**Exercise prompt**
Give all of the data again exactly as written, omitting every image.
★ ★ ★ ★ ★ ★ ★
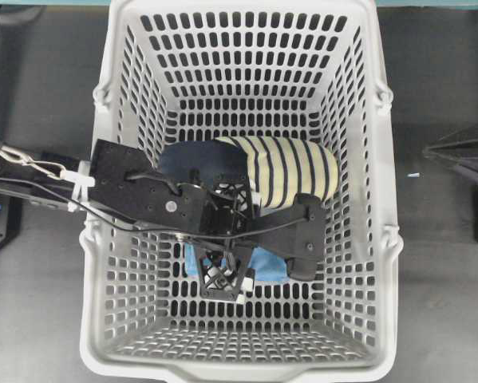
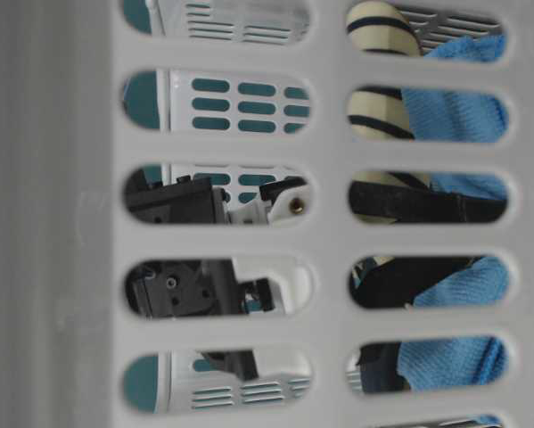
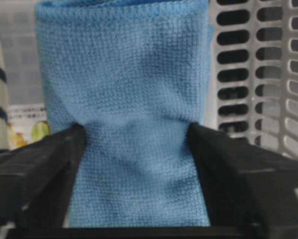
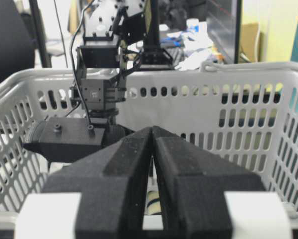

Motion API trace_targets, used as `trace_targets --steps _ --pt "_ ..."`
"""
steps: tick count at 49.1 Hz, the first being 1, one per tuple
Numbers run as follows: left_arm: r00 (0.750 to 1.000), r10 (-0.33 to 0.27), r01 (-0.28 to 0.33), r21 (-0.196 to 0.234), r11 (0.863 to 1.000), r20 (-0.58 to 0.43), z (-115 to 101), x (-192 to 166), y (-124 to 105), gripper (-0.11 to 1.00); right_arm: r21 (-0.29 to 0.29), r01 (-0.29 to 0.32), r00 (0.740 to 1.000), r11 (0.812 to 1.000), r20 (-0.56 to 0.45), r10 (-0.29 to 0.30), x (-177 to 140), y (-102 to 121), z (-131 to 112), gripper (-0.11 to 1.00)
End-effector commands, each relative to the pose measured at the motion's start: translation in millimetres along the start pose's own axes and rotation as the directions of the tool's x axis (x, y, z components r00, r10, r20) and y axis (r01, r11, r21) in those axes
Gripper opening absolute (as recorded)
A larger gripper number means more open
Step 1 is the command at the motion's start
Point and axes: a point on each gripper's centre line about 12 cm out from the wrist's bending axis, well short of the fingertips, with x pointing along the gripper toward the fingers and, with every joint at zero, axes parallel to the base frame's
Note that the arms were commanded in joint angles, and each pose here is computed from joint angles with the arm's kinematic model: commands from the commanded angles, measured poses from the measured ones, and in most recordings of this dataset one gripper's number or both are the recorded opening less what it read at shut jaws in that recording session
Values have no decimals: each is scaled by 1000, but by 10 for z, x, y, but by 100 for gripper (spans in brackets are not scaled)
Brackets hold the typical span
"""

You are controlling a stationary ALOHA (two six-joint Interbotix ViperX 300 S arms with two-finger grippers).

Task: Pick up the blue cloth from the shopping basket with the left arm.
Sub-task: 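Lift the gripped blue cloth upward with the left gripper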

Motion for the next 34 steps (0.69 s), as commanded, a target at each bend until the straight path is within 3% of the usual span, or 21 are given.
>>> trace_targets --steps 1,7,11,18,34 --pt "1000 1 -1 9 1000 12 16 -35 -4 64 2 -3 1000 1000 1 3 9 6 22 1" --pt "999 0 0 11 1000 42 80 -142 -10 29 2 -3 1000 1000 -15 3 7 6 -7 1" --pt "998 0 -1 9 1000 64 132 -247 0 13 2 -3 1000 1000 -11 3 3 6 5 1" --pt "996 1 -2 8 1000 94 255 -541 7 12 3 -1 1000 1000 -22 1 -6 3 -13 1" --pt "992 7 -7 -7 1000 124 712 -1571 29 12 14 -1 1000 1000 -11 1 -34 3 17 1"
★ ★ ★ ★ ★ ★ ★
**Answer to this task**
Motion API trace_targets, used as `trace_targets --steps _ --pt "_ ..."`
"""
steps: tick count at 49.1 Hz, the first being 1, one per tuple
Numbers run as follows: left_arm: r00 (0.750 to 1.000), r10 (-0.33 to 0.27), r01 (-0.28 to 0.33), r21 (-0.196 to 0.234), r11 (0.863 to 1.000), r20 (-0.58 to 0.43), z (-115 to 101), x (-192 to 166), y (-124 to 105), gripper (-0.11 to 1.00); right_arm: r21 (-0.29 to 0.29), r01 (-0.29 to 0.32), r00 (0.740 to 1.000), r11 (0.812 to 1.000), r20 (-0.56 to 0.45), r10 (-0.29 to 0.30), x (-177 to 140), y (-102 to 121), z (-131 to 112), gripper (-0.11 to 1.00)
End-effector commands, each relative to the pose measured at the motion's start: translation in millimetres along the start pose's own axes and rotation as the directions of the tool's x axis (x, y, z components r00, r10, r20) and y axis (r01, r11, r21) in those axes
Gripper opening absolute (as recorded)
A larger gripper number means more open
Step 1 is the command at the motion's start
Point and axes: a point on each gripper's centre line about 12 cm out from the wrist's bending axis, well short of the fingertips, with x pointing along the gripper toward the fingers and, with every joint at zero, axes parallel to the base frame's
Note that the arms were commanded in joint angles, and each pose here is computed from joint angles with the arm's kinematic model: commands from the commanded angles, measured poses from the measured ones, and in most recordings of this dataset one gripper's number or both are the recorded opening less what it read at shut jaws in that recording session
Values have no decimals: each is scaled by 1000, but by 10 for z, x, y, but by 100 for gripper (spans in brackets are not scaled)
Brackets hold the typical span
"""

You are controlling a stationary ALOHA (two six-joint Interbotix ViperX 300 S arms with two-finger grippers).

Task: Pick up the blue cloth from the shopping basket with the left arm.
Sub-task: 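Lift the gripped blue cloth upward with the left gripper
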
Motion for the next 34 steps (0.69 s), as commanded, a target at each bend until the straight path is within 3% of the usual span, or 21 are given.
>>> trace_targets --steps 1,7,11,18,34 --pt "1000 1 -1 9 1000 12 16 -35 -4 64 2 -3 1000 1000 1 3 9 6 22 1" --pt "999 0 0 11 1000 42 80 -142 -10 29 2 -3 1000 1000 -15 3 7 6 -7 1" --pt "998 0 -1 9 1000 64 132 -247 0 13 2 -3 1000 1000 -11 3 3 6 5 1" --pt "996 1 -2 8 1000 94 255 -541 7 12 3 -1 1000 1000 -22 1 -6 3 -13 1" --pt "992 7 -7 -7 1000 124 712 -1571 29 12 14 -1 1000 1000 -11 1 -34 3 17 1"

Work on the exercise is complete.